Cet ouvrage reconnaît la légitimité de la religiosité populaire, par opposition à
la religion (catholique, hégémonique). La civilisation coloniale n'a pas permis
la reproduction à l'identique des traditions européennes. Parmi les traits de
culture importés, les éléments du culte ont alimenté l'imaginaire d'une culture
brésilienne en perpétuelle formation. Les conditions de vie, dans ce "nouveau"
monde, favorisèrent la genèse d'une nouvelle tradition, où prédomina l'histoire de
la passion du Christ. Cette culture populaire brésilienne, bâtarde, pétrie d'éléments
médiévaux, africains et amérindiens, pâtissant de l'esclavage, de génocides et de
peines de tous ordres, se reconnut dans ce miroir de la passion.
Les autochtones d'hier ou d'aujourd'hui n'appellent pas "mythes" leurs
narrations exemplaires ; les paysans analphabètes du Brésil ne nomment pas
"mythes" leurs narrations étiologiques ; les histoires de saints ne sont pas
seulement des "légendes folkloriques" ( estórias ). Ce livre en est un témoignage,
ces estórias sont l'Histoire, élaborée par la mémoire collective orale.

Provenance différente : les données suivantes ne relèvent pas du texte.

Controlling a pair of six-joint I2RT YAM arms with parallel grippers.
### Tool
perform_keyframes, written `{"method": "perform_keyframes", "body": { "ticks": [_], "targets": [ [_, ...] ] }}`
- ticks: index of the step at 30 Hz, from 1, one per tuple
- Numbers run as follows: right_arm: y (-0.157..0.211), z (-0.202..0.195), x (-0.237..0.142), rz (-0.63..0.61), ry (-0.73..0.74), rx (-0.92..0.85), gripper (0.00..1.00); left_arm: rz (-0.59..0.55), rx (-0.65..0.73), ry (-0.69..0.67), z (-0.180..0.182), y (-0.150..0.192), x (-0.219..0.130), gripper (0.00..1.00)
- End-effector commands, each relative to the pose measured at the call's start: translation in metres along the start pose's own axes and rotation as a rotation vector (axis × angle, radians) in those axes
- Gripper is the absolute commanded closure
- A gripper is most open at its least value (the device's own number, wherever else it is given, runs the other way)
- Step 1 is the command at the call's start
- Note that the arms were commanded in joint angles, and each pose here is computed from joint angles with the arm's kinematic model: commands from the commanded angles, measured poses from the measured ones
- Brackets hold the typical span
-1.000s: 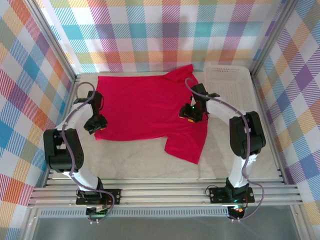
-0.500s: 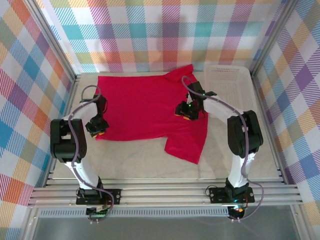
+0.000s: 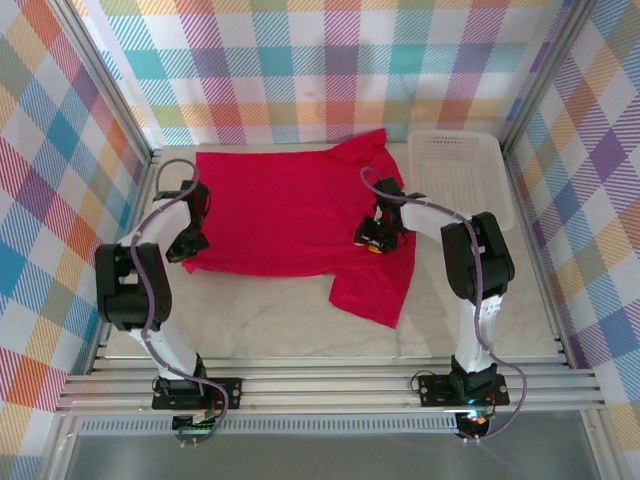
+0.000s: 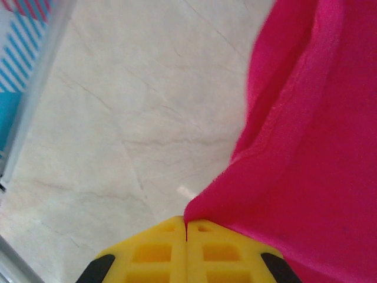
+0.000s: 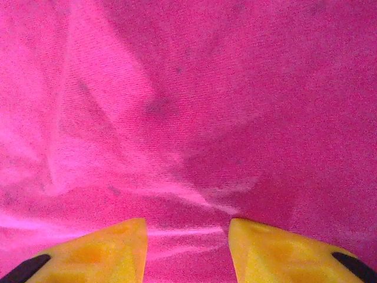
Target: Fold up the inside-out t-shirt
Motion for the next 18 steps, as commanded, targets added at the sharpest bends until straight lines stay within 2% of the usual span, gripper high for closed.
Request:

Bien sûr, on ne peut se passer du concept de mythe, consolidé durant des
siècles après Platon, généralisé aujourd'hui dans la presse et le langage courant.
La définition anthropologique du "mythe" ne dénote d'ailleurs pas un jugement
péjoratif de la pensée manifestée. C'est dans cette optique bienveillante que
l'auteur a écouté et transmet ici ces récits, et certaines clés de leur compréhension,
en respectant l'espace et le mystère de la parole dite. Car si le scientifique dénigre
le sens commun par des analyses exagérément rationnelles, il ne fait que nier son
propre objet humain : le défi anthropologique est justement un discours raisonné
sur le rationnel et le non-rationnel.